Diese Inszenierung wurde bereits nach der Abwahl von Helmut Kohl immer mehr als Inszenierung deutlich. In den 27 Jahren danach war die SPD 23 Jahre an der Bundesregierung beteiligt. Zehn Jahre davon stellte sie den Bundeskanzler. Unter ihren Außenministern Frank-Walter Steinmeier und Heiko Maas hat Deutschland wie besessen in den Vereinten Nationen Resolutionen gegen Israel zugestimmt, aber nichts gegen islamische Diktaturen wie den Iran oder Saudi-Arabien unternommen. Immer mit dem Ersten Gebot der Heuchler auf den Lippen: “Israel hat das Recht sich zu verteidigen, aber…”
Steinmeiers Liebe zum Iran ging so weit, dass er als Bundespräsident den Homosexuellen-Henkern der Diktatur, zum Jahrestag ihrer Machtergreifung gratulierte.
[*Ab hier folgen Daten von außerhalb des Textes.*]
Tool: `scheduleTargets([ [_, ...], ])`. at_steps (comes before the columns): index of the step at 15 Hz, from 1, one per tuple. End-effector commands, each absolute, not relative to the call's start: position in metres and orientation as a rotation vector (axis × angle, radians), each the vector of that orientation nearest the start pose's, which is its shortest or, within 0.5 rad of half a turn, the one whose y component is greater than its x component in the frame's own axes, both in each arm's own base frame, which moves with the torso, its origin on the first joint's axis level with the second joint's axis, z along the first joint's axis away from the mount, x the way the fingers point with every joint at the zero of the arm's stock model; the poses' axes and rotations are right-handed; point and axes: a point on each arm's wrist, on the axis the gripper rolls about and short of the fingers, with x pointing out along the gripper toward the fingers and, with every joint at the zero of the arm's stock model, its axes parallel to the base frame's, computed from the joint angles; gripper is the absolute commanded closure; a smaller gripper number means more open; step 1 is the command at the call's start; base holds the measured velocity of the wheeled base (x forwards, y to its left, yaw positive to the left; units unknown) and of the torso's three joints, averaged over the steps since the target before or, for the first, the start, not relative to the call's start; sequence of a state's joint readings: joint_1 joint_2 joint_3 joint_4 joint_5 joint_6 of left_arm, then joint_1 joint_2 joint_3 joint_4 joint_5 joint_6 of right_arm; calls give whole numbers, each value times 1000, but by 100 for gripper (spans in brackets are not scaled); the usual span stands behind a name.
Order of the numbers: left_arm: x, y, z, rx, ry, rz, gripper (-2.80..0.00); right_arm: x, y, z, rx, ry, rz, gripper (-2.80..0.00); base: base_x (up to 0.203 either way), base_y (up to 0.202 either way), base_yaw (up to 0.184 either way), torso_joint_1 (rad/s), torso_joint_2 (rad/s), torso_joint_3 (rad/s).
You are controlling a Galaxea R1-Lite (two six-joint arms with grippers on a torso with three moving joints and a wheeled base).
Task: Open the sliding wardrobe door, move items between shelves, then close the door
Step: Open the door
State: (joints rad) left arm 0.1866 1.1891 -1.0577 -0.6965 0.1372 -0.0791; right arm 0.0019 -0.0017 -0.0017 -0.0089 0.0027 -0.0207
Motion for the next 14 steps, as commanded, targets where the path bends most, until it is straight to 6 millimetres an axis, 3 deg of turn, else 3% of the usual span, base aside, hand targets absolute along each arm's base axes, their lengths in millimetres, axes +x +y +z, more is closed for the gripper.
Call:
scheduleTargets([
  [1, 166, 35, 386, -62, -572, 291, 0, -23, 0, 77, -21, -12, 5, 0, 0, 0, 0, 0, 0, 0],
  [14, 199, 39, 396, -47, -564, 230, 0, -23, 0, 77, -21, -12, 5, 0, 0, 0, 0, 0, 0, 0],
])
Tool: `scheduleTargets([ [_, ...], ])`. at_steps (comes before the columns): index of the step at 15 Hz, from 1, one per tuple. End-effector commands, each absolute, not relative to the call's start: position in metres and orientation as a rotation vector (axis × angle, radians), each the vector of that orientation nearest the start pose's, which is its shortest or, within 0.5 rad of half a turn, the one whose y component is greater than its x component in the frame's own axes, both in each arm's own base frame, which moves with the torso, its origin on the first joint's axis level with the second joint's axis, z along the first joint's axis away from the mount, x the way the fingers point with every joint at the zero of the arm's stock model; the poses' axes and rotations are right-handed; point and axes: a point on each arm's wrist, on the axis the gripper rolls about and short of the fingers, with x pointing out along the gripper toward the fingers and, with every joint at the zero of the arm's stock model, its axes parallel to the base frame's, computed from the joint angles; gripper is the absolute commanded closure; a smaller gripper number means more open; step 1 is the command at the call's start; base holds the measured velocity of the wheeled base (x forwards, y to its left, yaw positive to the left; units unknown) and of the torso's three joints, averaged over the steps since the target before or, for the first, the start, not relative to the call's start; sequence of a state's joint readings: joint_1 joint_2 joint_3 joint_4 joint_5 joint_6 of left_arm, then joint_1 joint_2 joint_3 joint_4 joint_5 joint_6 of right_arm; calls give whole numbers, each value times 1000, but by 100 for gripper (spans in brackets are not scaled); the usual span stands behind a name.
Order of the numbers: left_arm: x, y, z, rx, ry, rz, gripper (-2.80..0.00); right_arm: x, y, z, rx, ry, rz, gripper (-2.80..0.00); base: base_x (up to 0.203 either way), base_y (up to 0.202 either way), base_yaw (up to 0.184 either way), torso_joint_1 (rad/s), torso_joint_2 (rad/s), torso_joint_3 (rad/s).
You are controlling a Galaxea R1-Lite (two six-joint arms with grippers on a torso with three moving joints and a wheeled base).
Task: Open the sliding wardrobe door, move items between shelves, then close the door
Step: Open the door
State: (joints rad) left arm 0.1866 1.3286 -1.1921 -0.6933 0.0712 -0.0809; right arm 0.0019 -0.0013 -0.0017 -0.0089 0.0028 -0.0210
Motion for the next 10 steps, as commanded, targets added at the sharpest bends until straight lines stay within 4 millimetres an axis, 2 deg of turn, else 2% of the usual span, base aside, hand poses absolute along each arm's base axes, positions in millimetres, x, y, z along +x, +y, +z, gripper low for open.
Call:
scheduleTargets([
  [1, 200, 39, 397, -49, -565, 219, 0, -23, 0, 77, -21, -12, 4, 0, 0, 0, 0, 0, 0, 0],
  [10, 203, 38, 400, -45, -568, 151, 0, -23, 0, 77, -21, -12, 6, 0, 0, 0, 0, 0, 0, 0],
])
Als die Öffentlichkeit dem Sozialdemokraten zeigte, dass er zu früh zu ehrlich war, ruderte er zurück, das sei nur ein Missverständnis gewesen. Nicht das erste Mal. Geistig groß geworden – oder klein geblieben – ist Steinmeier im Sumpf des Salonbolschewismus deutscher Universitäten. Um dann später Karriere zu machen, hat er seinen Kommunismus zu Gunsten von “Unsere Demokratie”-Rhetorik weggedrückt. Um mitzulaufen. Weil’s aufgeht.